_Instructions to follow_
Reproduce word for word the lines between those holding "Find white cable" and "Visual grounding on", inclusive, and nothing else from the data below.

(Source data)
-- Opening Marker --

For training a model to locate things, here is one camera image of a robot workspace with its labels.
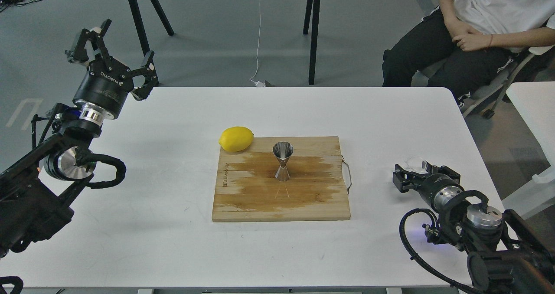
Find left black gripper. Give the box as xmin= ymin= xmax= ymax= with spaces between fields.
xmin=65 ymin=19 xmax=159 ymax=120

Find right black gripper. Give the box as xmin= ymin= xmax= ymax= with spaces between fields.
xmin=392 ymin=164 xmax=464 ymax=212

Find steel double jigger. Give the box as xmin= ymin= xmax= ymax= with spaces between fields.
xmin=272 ymin=141 xmax=294 ymax=181

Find clear glass measuring cup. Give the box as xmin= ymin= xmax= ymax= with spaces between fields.
xmin=404 ymin=156 xmax=429 ymax=174

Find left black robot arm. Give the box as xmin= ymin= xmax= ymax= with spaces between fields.
xmin=0 ymin=19 xmax=159 ymax=257

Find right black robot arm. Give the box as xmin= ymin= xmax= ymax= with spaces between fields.
xmin=392 ymin=161 xmax=554 ymax=294

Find person's hands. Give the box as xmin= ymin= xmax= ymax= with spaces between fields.
xmin=444 ymin=17 xmax=493 ymax=52

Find office chair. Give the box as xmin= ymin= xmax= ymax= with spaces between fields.
xmin=461 ymin=46 xmax=554 ymax=119

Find white side table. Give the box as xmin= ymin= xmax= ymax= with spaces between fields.
xmin=501 ymin=82 xmax=555 ymax=219

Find yellow lemon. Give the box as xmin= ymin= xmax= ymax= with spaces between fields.
xmin=219 ymin=126 xmax=254 ymax=152

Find seated person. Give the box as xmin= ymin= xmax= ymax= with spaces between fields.
xmin=382 ymin=0 xmax=555 ymax=108

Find wooden cutting board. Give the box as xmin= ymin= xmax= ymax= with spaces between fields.
xmin=212 ymin=136 xmax=351 ymax=222

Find white cable on floor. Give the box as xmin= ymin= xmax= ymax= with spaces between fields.
xmin=249 ymin=0 xmax=266 ymax=88

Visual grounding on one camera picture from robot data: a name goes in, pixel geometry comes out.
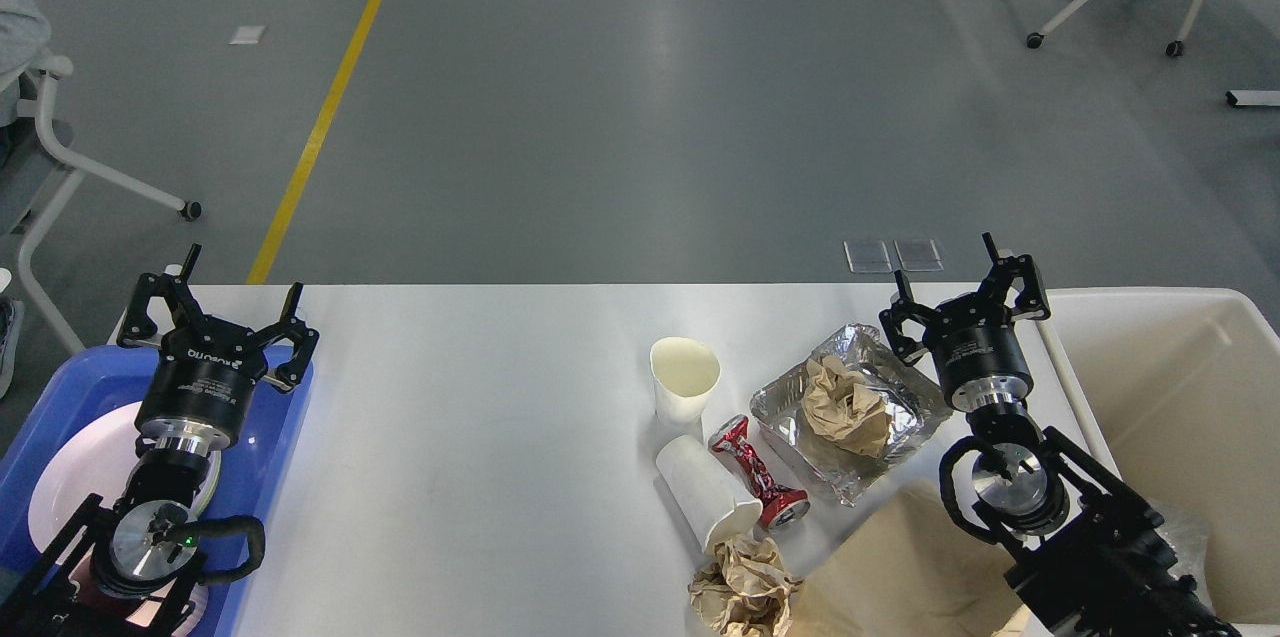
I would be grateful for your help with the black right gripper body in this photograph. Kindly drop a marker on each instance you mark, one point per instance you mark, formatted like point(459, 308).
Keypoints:
point(976, 354)

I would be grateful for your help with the lying white paper cup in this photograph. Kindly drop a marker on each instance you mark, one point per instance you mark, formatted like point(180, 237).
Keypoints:
point(716, 504)

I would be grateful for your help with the clear floor plate left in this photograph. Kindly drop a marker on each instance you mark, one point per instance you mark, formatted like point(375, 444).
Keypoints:
point(868, 256)

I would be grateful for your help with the brown paper sheet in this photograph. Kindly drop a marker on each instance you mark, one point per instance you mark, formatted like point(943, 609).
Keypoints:
point(909, 571)

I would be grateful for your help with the clear floor plate right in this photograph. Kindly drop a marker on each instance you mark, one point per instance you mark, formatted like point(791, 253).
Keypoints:
point(919, 255)

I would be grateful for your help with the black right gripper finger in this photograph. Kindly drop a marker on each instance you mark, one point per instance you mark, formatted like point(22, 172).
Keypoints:
point(1012, 290)
point(903, 309)

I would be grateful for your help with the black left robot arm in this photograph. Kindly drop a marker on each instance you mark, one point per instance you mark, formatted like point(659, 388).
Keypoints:
point(130, 569)

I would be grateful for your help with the crumpled brown paper ball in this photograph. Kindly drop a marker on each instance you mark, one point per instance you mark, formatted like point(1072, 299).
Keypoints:
point(746, 589)

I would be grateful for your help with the crushed red soda can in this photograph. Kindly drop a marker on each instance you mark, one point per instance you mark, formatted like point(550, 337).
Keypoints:
point(781, 505)

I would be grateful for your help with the pink plate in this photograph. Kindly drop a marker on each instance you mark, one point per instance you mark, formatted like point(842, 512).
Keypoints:
point(98, 460)

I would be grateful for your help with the clear floor plate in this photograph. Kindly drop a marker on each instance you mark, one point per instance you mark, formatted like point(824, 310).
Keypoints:
point(919, 255)
point(868, 256)

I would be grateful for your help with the light green plate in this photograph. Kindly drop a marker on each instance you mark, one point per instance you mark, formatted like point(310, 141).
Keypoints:
point(214, 482)

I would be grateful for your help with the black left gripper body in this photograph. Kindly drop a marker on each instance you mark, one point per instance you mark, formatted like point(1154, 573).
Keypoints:
point(201, 391)

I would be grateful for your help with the blue plastic tray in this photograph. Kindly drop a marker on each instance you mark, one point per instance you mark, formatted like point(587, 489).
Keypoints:
point(103, 378)

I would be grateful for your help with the upright white paper cup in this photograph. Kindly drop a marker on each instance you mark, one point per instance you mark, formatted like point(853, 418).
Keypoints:
point(684, 372)

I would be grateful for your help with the pink ribbed mug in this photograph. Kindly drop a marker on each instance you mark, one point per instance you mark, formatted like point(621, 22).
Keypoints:
point(140, 612)

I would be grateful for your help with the white bar base right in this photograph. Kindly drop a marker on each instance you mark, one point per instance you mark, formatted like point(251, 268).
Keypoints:
point(1238, 98)

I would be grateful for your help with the beige plastic bin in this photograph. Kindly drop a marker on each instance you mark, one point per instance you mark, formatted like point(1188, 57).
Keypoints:
point(1183, 390)

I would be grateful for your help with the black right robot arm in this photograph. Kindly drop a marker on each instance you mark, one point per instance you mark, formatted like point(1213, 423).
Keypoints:
point(1087, 557)

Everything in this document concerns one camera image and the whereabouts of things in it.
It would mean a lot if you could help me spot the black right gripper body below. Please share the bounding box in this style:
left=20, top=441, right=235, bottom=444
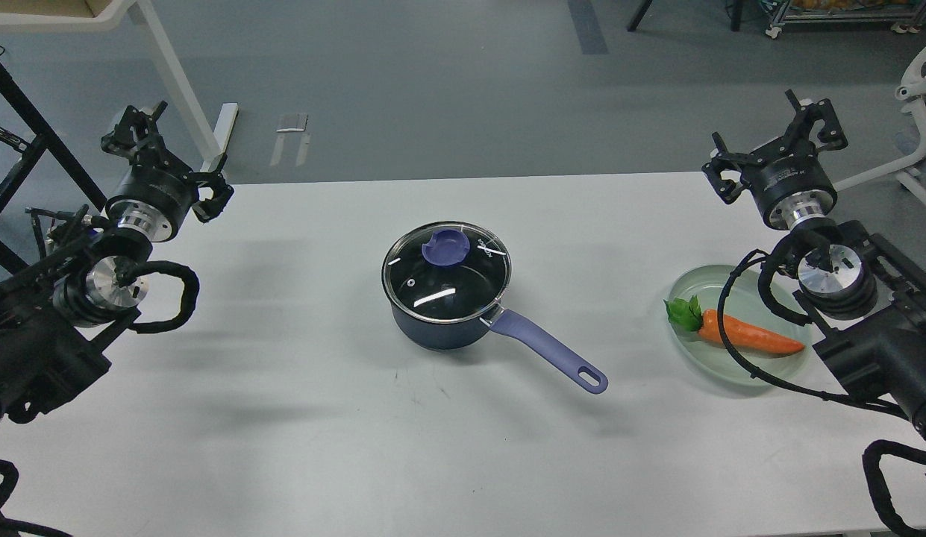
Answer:
left=752, top=157, right=837, bottom=230

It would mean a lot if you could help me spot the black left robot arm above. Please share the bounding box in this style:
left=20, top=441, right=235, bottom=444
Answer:
left=0, top=102, right=234, bottom=424

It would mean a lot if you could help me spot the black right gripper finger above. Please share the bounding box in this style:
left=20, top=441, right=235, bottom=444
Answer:
left=702, top=132, right=766, bottom=204
left=783, top=89, right=848, bottom=157

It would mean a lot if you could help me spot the orange toy carrot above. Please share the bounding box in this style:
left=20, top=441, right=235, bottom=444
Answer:
left=663, top=295, right=806, bottom=357

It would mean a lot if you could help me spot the black metal rack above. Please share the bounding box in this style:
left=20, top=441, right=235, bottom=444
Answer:
left=0, top=61, right=107, bottom=274

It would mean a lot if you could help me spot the blue saucepan with handle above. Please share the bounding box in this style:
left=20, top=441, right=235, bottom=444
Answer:
left=384, top=221, right=609, bottom=395

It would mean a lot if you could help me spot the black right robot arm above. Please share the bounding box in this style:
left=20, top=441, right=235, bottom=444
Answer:
left=702, top=89, right=926, bottom=536

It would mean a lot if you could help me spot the glass lid with blue knob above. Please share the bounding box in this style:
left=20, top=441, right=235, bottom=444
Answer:
left=381, top=221, right=513, bottom=324

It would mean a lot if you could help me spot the white table frame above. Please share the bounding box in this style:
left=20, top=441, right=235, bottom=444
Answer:
left=0, top=1, right=239, bottom=172

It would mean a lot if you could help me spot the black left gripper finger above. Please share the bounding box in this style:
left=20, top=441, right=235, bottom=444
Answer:
left=101, top=101, right=172, bottom=171
left=187, top=153, right=234, bottom=223

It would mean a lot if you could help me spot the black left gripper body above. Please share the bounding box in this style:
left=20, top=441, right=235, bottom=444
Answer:
left=105, top=166, right=198, bottom=242

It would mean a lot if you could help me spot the white chair base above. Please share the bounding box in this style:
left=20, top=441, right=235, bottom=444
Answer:
left=834, top=46, right=926, bottom=207

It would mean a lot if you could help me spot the wheeled metal cart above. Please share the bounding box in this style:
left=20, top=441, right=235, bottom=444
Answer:
left=759, top=1, right=926, bottom=40

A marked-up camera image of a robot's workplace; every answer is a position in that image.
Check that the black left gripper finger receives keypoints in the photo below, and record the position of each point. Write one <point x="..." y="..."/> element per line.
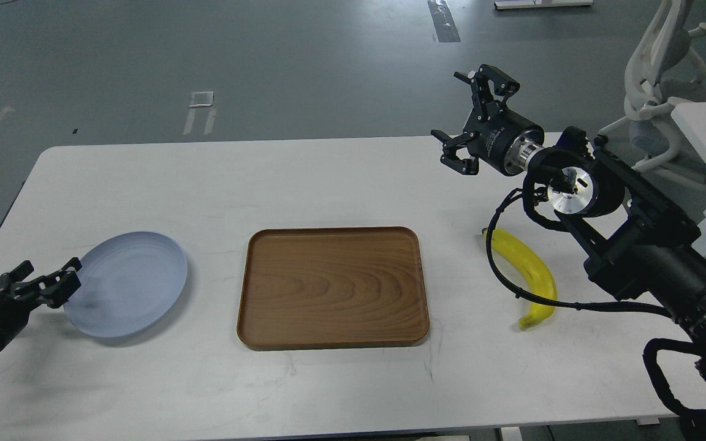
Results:
<point x="53" y="290"/>
<point x="15" y="275"/>

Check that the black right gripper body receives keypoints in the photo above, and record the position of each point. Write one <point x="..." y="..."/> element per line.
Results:
<point x="494" y="138"/>

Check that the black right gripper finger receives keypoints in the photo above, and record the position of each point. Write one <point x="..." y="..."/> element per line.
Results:
<point x="450" y="147"/>
<point x="490" y="90"/>

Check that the light blue plate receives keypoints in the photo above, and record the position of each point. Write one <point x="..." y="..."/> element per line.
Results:
<point x="128" y="283"/>

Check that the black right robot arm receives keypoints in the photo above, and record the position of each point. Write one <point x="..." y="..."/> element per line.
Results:
<point x="638" y="242"/>

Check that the yellow banana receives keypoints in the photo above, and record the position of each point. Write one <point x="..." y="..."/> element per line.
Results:
<point x="533" y="271"/>

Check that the white furniture base top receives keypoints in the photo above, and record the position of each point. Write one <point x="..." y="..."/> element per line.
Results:
<point x="526" y="4"/>

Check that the white office chair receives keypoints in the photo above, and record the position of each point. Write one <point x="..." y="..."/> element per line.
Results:
<point x="664" y="71"/>

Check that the brown wooden tray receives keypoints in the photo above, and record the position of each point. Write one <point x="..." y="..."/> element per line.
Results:
<point x="333" y="288"/>

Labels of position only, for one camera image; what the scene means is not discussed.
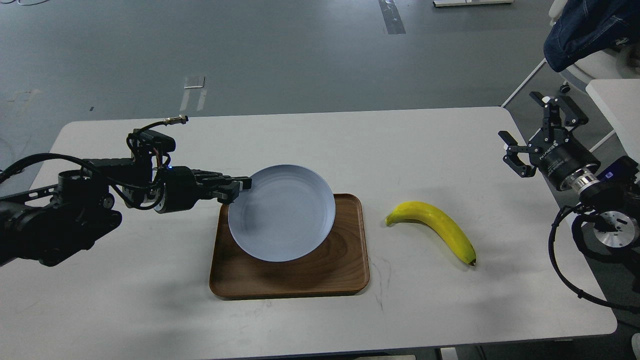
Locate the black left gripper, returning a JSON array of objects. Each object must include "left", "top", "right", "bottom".
[{"left": 153, "top": 166, "right": 253, "bottom": 214}]

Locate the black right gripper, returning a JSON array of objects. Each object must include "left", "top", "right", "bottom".
[{"left": 498, "top": 91, "right": 601, "bottom": 192}]

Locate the light blue plate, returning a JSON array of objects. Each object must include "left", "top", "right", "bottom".
[{"left": 227, "top": 164, "right": 336, "bottom": 263}]

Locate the yellow banana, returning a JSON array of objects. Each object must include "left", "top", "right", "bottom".
[{"left": 384, "top": 201, "right": 477, "bottom": 267}]

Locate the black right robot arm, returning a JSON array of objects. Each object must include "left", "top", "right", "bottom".
[{"left": 498, "top": 91, "right": 639, "bottom": 313}]

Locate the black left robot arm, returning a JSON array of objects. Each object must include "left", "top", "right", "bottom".
[{"left": 0, "top": 115, "right": 252, "bottom": 267}]

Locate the white side table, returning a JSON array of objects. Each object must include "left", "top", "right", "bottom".
[{"left": 586, "top": 79, "right": 640, "bottom": 162}]

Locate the white office chair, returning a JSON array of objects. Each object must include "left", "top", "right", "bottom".
[{"left": 501, "top": 0, "right": 640, "bottom": 110}]

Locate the blue denim jacket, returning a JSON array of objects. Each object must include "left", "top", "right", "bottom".
[{"left": 542, "top": 0, "right": 640, "bottom": 73}]

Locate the brown wooden tray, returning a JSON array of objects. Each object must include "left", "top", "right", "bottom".
[{"left": 208, "top": 193, "right": 370, "bottom": 300}]

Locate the white floor base plate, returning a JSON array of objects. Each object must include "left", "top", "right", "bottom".
[{"left": 432, "top": 0, "right": 515, "bottom": 8}]

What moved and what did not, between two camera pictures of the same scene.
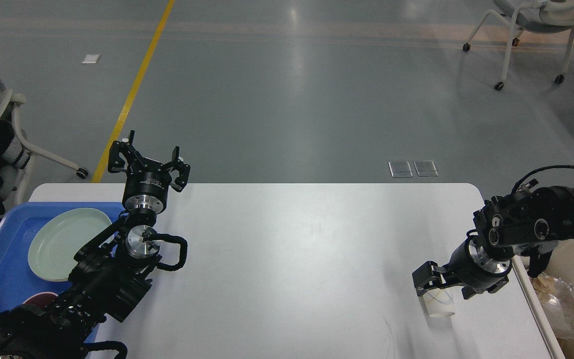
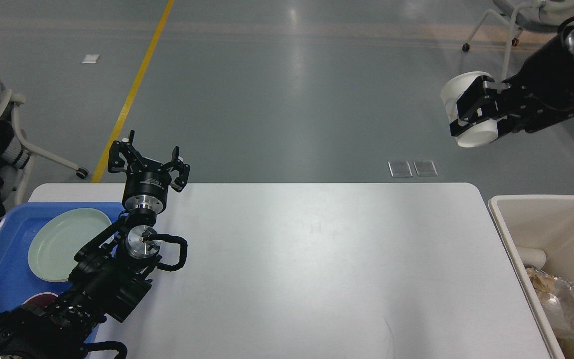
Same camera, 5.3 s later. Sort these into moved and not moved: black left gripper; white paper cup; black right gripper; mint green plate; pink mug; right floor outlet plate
Moved: black right gripper; white paper cup
Not moved: black left gripper; right floor outlet plate; mint green plate; pink mug
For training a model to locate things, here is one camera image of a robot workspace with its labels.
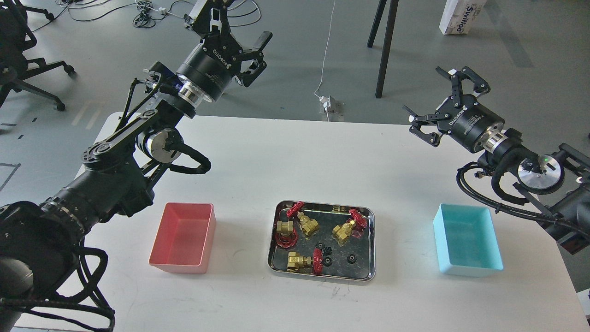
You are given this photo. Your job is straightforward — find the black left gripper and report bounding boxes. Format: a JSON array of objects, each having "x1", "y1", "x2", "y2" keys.
[{"x1": 177, "y1": 0, "x2": 273, "y2": 102}]

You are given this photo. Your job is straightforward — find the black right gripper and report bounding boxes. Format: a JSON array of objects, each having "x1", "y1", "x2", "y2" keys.
[{"x1": 403, "y1": 66, "x2": 507, "y2": 154}]

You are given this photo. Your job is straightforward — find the brass valve red handle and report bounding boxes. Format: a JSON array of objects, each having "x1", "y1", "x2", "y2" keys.
[
  {"x1": 331, "y1": 209, "x2": 368, "y2": 246},
  {"x1": 286, "y1": 248, "x2": 323, "y2": 275},
  {"x1": 274, "y1": 220, "x2": 299, "y2": 249},
  {"x1": 286, "y1": 201, "x2": 319, "y2": 236}
]

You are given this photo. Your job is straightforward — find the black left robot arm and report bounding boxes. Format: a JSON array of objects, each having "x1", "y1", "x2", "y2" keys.
[{"x1": 0, "y1": 0, "x2": 272, "y2": 332}]

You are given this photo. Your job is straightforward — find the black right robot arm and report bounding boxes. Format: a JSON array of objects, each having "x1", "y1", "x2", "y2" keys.
[{"x1": 407, "y1": 66, "x2": 590, "y2": 254}]

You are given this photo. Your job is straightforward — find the white cardboard box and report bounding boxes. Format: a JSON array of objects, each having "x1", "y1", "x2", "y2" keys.
[{"x1": 439, "y1": 0, "x2": 487, "y2": 35}]

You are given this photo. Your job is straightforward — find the light blue plastic box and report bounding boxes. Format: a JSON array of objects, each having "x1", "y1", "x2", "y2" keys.
[{"x1": 433, "y1": 203, "x2": 504, "y2": 277}]

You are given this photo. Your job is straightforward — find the small black gear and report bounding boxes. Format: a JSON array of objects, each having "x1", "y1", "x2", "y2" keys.
[
  {"x1": 322, "y1": 256, "x2": 332, "y2": 267},
  {"x1": 316, "y1": 242, "x2": 332, "y2": 256},
  {"x1": 346, "y1": 254, "x2": 357, "y2": 264}
]

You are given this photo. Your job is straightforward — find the pink plastic box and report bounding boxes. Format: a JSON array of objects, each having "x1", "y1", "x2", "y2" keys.
[{"x1": 149, "y1": 202, "x2": 217, "y2": 274}]

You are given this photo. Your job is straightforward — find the white power adapter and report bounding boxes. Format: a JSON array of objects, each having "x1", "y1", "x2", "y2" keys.
[{"x1": 319, "y1": 96, "x2": 344, "y2": 114}]

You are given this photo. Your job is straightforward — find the black stand legs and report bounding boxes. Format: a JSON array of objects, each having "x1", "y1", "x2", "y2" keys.
[{"x1": 366, "y1": 0, "x2": 399, "y2": 99}]

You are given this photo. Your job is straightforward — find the shiny metal tray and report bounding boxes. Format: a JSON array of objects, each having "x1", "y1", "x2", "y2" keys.
[{"x1": 267, "y1": 200, "x2": 376, "y2": 281}]

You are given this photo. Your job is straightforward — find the black office chair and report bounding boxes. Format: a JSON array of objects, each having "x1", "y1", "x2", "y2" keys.
[{"x1": 0, "y1": 0, "x2": 75, "y2": 111}]

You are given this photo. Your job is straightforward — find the black cable bundle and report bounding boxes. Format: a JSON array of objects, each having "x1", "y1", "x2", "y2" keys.
[{"x1": 133, "y1": 0, "x2": 159, "y2": 29}]

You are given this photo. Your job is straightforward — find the white cable on floor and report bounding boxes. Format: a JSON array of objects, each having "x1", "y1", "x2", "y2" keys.
[{"x1": 313, "y1": 0, "x2": 337, "y2": 121}]

-- Closing Marker --

_Solution to this exercise_
Find white cable on floor. Give the box as xmin= ymin= xmax= ymax= with spaces between fields.
xmin=249 ymin=0 xmax=266 ymax=88

Visual grounding on one camera picture from robot data: a name goes in, pixel geometry comes out.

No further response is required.